Task objective:
Write the entries out exactly. Any images they hold stay out of the copy.

Records from a data collection:
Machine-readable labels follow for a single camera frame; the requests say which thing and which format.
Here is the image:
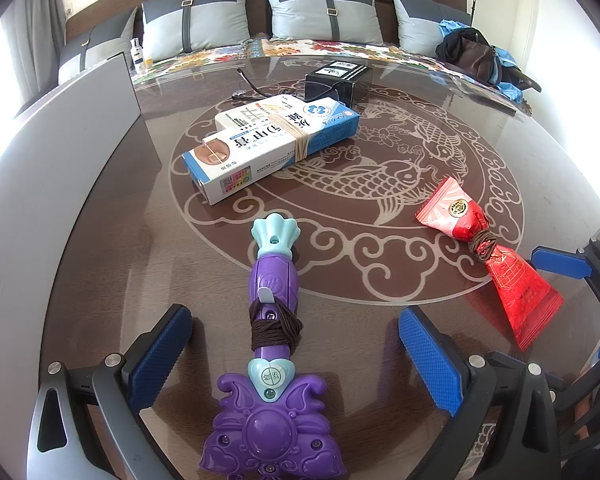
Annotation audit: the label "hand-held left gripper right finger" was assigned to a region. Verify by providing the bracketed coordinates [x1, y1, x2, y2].
[398, 305, 570, 480]

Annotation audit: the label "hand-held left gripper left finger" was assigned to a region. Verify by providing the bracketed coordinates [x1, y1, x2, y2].
[27, 304, 193, 480]

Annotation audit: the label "red foil packet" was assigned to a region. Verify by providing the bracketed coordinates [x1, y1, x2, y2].
[414, 176, 565, 352]

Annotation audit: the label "brown hair tie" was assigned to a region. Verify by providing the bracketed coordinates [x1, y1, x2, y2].
[472, 227, 501, 263]
[249, 297, 305, 353]

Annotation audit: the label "purple toy wand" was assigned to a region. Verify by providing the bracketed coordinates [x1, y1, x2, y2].
[200, 212, 348, 478]

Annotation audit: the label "tan rubber band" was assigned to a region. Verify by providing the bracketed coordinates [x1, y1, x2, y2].
[267, 112, 311, 161]

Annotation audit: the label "white blue medicine box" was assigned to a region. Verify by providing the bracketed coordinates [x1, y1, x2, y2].
[181, 92, 361, 207]

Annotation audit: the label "eyeglasses with dark arms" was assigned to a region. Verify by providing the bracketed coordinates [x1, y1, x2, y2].
[231, 66, 301, 103]

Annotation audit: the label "black box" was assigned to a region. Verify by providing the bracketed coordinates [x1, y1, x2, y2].
[304, 60, 373, 105]

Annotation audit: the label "brown patterned glass desktop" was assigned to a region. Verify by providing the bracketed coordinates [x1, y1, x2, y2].
[10, 52, 600, 480]

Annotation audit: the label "black brown bag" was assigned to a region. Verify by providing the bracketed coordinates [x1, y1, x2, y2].
[435, 27, 543, 93]

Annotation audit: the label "dark bag with clothes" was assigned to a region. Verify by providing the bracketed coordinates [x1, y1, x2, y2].
[437, 19, 528, 103]

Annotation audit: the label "grey two-tone cushion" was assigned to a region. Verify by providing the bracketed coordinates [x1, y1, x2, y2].
[56, 7, 138, 86]
[141, 0, 253, 56]
[260, 0, 385, 46]
[390, 0, 473, 53]

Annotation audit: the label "white pump bottle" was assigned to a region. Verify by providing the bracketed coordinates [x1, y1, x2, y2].
[130, 37, 146, 73]

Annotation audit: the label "floral blanket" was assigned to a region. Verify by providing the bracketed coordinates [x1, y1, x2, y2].
[130, 35, 533, 116]

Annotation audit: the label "light curtain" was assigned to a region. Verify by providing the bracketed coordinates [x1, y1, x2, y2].
[0, 0, 68, 106]

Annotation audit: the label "brown wooden sofa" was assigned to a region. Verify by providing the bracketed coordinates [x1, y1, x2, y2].
[62, 0, 468, 41]

Task output:
Machine-readable labels follow for a single camera frame; the requests say which thing and which format.
Here is the image:
Annotation audit: the label "hand-held left gripper right finger" was assigned to a region. Verify by providing the bracketed coordinates [x1, y1, x2, y2].
[398, 305, 570, 480]

Annotation audit: the label "hand-held left gripper left finger" was assigned to a region. Verify by providing the bracketed coordinates [x1, y1, x2, y2].
[27, 304, 193, 480]

Annotation audit: the label "red foil packet" was assigned to a region. Verify by providing the bracketed coordinates [x1, y1, x2, y2].
[414, 176, 565, 352]

Annotation audit: the label "brown hair tie" was assigned to a region. Verify by providing the bracketed coordinates [x1, y1, x2, y2].
[472, 227, 501, 263]
[249, 297, 305, 353]

Annotation audit: the label "purple toy wand" was assigned to a region. Verify by providing the bracketed coordinates [x1, y1, x2, y2].
[200, 212, 348, 478]

Annotation audit: the label "tan rubber band" was assigned to a region. Verify by providing the bracketed coordinates [x1, y1, x2, y2].
[267, 112, 311, 161]

Annotation audit: the label "white blue medicine box" was assigned to a region. Verify by providing the bracketed coordinates [x1, y1, x2, y2].
[181, 92, 361, 207]

Annotation audit: the label "eyeglasses with dark arms" was assigned to a region. Verify by providing the bracketed coordinates [x1, y1, x2, y2].
[231, 66, 301, 103]

Annotation audit: the label "black box" was assigned to a region. Verify by providing the bracketed coordinates [x1, y1, x2, y2].
[304, 60, 373, 105]

Annotation audit: the label "brown patterned glass desktop" was assigned to a region. Verify by providing the bracketed coordinates [x1, y1, x2, y2].
[10, 52, 600, 480]

Annotation audit: the label "black brown bag" was assigned to a region. Verify by providing the bracketed coordinates [x1, y1, x2, y2].
[435, 27, 543, 93]

Annotation audit: the label "dark bag with clothes" was assigned to a region. Verify by providing the bracketed coordinates [x1, y1, x2, y2].
[437, 19, 528, 103]

Annotation audit: the label "grey two-tone cushion" was assigned to a region. Verify by providing the bracketed coordinates [x1, y1, x2, y2].
[56, 7, 138, 86]
[141, 0, 253, 56]
[260, 0, 385, 46]
[390, 0, 473, 53]

Annotation audit: the label "white pump bottle" was assigned to a region. Verify by providing the bracketed coordinates [x1, y1, x2, y2].
[130, 37, 146, 73]

Annotation audit: the label "floral blanket" was assigned to a region. Verify by providing the bracketed coordinates [x1, y1, x2, y2].
[130, 35, 533, 116]

Annotation audit: the label "light curtain" was assigned to a region. Verify by providing the bracketed coordinates [x1, y1, x2, y2].
[0, 0, 68, 106]

Annotation audit: the label "brown wooden sofa" was assigned to a region. Verify by providing the bracketed coordinates [x1, y1, x2, y2].
[62, 0, 468, 41]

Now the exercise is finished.